曇りガラスの向こうに降る雪は

5万HIT記念9



「……みなと」

「こう、コウスケ……浩輔」

「湊……」

 無意識の間に二人はずっと名前で呼び合っていた。 昔からずっとそうしてきた恋人同志の様に。 そして二人の失った距離と時間を取り戻すかの様に。

 朝焼け前の微かな明かりが夜の帳を開ける。 昨夜の本能に任せたようなセックスは湊をけだるさの毛布に包んだままだ。

「悪かったな。やっぱり俺は堪えしょうの無い男だ」

「あやまるくらいならしなきゃいいのに」

 湊は心にもない意地悪をいった。 自分の心に鎧を被せなければ、このまま人生そのものををリタイアしたくなりそうだったから。

「本当に遠慮なくここを使うと良い。俺は暫く、仕事を部下に任せて専門知識を学びにアメリカに行くつもりなんだ」

「そう」

 それ以上いうこともない。それなのに手が急に冷たくなっていくのを感じる。どんなに熱い夜を過ごそうとも二人は別世界に住んでいるのだから。「その前に湊に頼みがあるんだ」

 なんだろうと思いつつ冷たくなった手をそっと擦りながら湊は聞こえない振りをした。

「湊を撮らせてくれないか?」

「え?」

「仕事でCMを頼まれていたけど、イメージのモデルがいなくて断ろうと思っていたんだ。 でも、湊に再会して、イメージがぴったりでびっくりした」

「どんなCM?」

 いったい浩輔は湊をどんなイメージで捉えているというのか

「性別不詳の子がある香水をつけると男になり、他の香水をつけると女になるっていうイメージなんだ」

 その時、湊のクリスタルの心が粉々にくだけ散って足下まで落ちていくのが見えた。 湊はしばらく何も言えず固まっていた。

俯き、そしてゆっくりと顔を上げて浩輔を見つめた。

「いいよ、撮っても」

 確かに女でもなく、本当の意味で男にも成り切れなかった自分にぴったりかもしれない。 浩輔が撮る事で見えない呪縛から逃れて新たにこの渾沌から這い上がることができる気がする。 自嘲するように微笑んでシャワーを浴びてから、化粧をはじめようとした。

「俺にさせてくれ」

 浩輔がこんなに化粧に慣れてるとは思わなかった。CMっていうことはそういう仕事もしているのだろうか? 自分には浩輔の仕事など何も関係がないのにと湊は自嘲する。湊の心の動きなど何も知らないであろう浩輔の化粧はまるで愛撫の様な性的な触れ方だった。

 閉じた瞳をうっすらと開けると湊の瞳はすでに情慾に濡れている。

「湊、きれいだ」

 気がつくと作り付けだったらしいベッドは部屋のどこかに収納され様々なライトが 降りてくる。後ろにスクリーンが見えてここは撮影所も兼ねていたのだなと 湊は頭の片隅で理解した。フイルム2.3本の写真が撮られその間中、浩輔は 湊に「綺麗だ」「湊」と囁き続ける。

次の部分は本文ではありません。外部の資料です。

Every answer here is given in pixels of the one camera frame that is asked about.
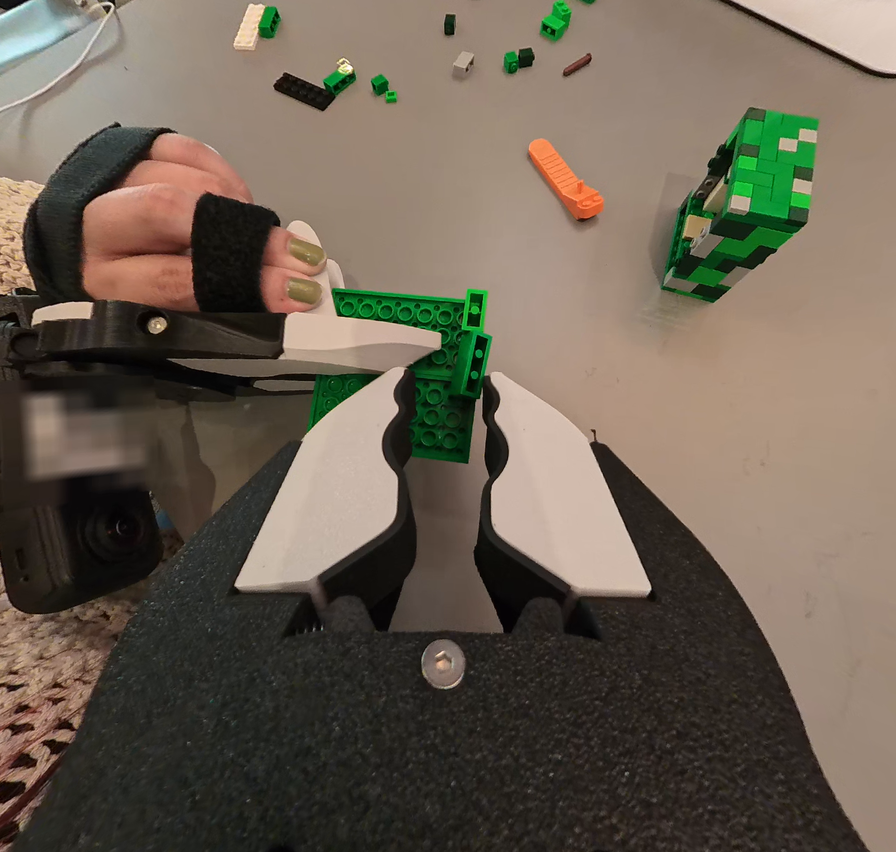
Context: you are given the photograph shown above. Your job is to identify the metal bracket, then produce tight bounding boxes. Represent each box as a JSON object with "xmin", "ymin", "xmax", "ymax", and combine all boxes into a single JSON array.
[{"xmin": 0, "ymin": 0, "xmax": 114, "ymax": 74}]

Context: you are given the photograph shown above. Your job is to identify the orange brick separator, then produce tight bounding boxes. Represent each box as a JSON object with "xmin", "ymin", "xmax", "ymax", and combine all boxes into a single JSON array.
[{"xmin": 528, "ymin": 138, "xmax": 605, "ymax": 222}]

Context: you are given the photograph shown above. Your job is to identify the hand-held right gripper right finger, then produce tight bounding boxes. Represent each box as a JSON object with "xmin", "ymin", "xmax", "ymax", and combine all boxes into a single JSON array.
[{"xmin": 476, "ymin": 372, "xmax": 652, "ymax": 633}]

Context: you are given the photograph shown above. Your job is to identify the white lego plate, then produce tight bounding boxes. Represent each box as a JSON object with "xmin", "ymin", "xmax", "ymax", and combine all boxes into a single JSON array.
[{"xmin": 232, "ymin": 3, "xmax": 271, "ymax": 52}]

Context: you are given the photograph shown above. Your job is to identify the person's left hand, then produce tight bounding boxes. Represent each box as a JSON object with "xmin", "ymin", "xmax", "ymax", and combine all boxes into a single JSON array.
[{"xmin": 23, "ymin": 122, "xmax": 330, "ymax": 315}]

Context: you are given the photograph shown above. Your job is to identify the long green lego brick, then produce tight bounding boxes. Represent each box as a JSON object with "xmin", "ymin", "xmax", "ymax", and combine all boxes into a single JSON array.
[{"xmin": 451, "ymin": 331, "xmax": 494, "ymax": 400}]

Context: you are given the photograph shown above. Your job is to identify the black lego plate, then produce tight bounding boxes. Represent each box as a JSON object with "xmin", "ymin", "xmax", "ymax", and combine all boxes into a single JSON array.
[{"xmin": 272, "ymin": 72, "xmax": 336, "ymax": 113}]

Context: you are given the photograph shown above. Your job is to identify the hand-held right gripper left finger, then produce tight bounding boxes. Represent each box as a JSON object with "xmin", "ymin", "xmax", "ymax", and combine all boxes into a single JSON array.
[{"xmin": 234, "ymin": 367, "xmax": 419, "ymax": 630}]

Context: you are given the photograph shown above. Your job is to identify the white cable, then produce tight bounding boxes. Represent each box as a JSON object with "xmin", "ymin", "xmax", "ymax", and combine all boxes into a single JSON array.
[{"xmin": 0, "ymin": 0, "xmax": 117, "ymax": 115}]

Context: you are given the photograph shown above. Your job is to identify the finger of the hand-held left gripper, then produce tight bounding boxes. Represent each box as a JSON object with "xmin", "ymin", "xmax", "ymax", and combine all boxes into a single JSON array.
[
  {"xmin": 246, "ymin": 373, "xmax": 317, "ymax": 396},
  {"xmin": 168, "ymin": 311, "xmax": 444, "ymax": 381}
]

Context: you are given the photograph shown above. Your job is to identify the green blocky lego build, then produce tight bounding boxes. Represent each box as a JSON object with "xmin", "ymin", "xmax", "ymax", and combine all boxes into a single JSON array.
[{"xmin": 660, "ymin": 106, "xmax": 820, "ymax": 304}]

 それから湊の長い髪は頬のあたりまで浩輔の手によって切られた。 ここまで来ればどうにでもしてくれという感じだった。 化粧を落として淡いリップだけを付け直し、もう一度浩輔の大きな手が湊の白い頬をやさしく撫でた。

 二人は見つめあいどちらともなくキスをする。

これはまるで映画のワンシーンだ。現実じゃない。

 また何枚も写真を撮ると今度はぐっと短髪になった。 こんなに短くされちゃ、もうニューハーフには戻れないなと湊はぼんやりと考えていた。 浩輔は前髪にワックスを塗って固めると鏡を差し出す。 鏡の中は物憂げな青年がこちらを見ていた。瞬間自分だと解らないくらい違って見える。

「どんな髪をしても湊は綺麗だな」

『こんな野郎のどこが綺麗なのか?』

 なんだか無性に可笑しかった。 絶えまなくフラッシュの焚かれる音。そしてカメラが廻っていた。浩輔はカメラから顔をだして真顔でいう。

「湊……お前っていい男だな」

 そういって浩輔は少し照れくさそうに笑った。 それはお前だろ?と湊は言いそうになって、やめることにした。 そんな事を言い合ったって不毛なだけな気がしたから。